**Supplied data**:
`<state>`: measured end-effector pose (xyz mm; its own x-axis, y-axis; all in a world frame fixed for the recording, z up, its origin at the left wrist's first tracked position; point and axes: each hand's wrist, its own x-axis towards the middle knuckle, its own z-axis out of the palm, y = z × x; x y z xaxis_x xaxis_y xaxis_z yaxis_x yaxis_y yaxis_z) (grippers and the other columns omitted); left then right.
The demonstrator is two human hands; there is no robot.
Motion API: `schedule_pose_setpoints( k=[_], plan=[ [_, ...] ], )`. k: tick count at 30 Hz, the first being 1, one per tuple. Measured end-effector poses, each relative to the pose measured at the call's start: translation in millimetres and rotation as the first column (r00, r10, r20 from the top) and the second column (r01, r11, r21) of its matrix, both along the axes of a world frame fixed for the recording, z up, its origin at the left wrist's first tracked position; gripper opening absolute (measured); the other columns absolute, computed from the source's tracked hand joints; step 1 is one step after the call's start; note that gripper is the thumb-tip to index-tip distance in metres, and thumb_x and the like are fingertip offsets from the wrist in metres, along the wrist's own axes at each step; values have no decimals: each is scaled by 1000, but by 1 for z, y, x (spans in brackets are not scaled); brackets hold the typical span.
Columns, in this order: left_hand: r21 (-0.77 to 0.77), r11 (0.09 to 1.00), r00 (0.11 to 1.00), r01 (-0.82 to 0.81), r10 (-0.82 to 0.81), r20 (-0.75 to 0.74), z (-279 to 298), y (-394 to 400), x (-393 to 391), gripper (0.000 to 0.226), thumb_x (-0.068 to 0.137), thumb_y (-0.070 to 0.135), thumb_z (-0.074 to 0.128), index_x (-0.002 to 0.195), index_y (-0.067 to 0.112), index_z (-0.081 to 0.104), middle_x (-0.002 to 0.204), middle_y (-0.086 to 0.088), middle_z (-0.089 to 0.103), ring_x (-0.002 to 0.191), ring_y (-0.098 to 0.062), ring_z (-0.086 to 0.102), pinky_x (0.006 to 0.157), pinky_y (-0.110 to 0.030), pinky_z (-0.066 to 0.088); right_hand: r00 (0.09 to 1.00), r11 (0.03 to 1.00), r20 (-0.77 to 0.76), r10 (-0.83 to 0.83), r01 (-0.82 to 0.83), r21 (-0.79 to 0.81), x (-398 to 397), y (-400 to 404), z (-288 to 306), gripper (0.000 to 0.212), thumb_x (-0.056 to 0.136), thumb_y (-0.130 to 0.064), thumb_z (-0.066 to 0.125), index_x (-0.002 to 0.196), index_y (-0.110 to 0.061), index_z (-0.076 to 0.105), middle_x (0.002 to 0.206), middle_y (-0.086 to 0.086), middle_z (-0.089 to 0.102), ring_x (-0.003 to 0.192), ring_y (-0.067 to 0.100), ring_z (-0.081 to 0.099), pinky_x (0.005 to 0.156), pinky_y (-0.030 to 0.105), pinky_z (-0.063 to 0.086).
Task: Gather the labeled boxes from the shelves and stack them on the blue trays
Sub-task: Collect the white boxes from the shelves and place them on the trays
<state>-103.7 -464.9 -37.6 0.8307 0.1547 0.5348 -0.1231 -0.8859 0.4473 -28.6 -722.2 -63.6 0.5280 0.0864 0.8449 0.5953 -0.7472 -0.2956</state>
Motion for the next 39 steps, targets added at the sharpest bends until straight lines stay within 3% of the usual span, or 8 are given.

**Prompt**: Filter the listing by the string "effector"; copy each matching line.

**Task response**:
`<state>`: measured end-effector pose (xyz mm; its own x-axis, y-axis; all in a world frame fixed for the recording, z up, its origin at the left wrist's first tracked position; point and axes: each hand's wrist, its own x-axis towards the middle knuckle, its own z-axis out of the palm, y = z × x; x y z xaxis_x xaxis_y xaxis_z yaxis_x yaxis_y yaxis_z) (grippers and the other columns omitted); left then right.
Motion API: `schedule_pose_setpoints( k=[_], plan=[ [_, ...] ], )`. k: tick count at 30 Hz, the first being 1, one per tuple. Measured end-effector poses, each relative to the pose measured at the call's start: translation in millimetres and rotation as the first column (r00, r10, r20 from the top) and the second column (r01, r11, r21) of its matrix, both along the axes of a world frame fixed for the recording, z up, its origin at the left wrist's first tracked position; gripper opening absolute (measured); the other columns absolute, computed from the source's tracked hand joints; step 1 is one step after the call's start; note that gripper is the thumb-tip to index-tip distance in metres, and thumb_x and the like are fingertip offsets from the wrist in metres, along the wrist's own axes at each step; values have no decimals: each is scaled by 1000, but by 1 for z, y, x (spans in brackets are not scaled); brackets hold the typical span.

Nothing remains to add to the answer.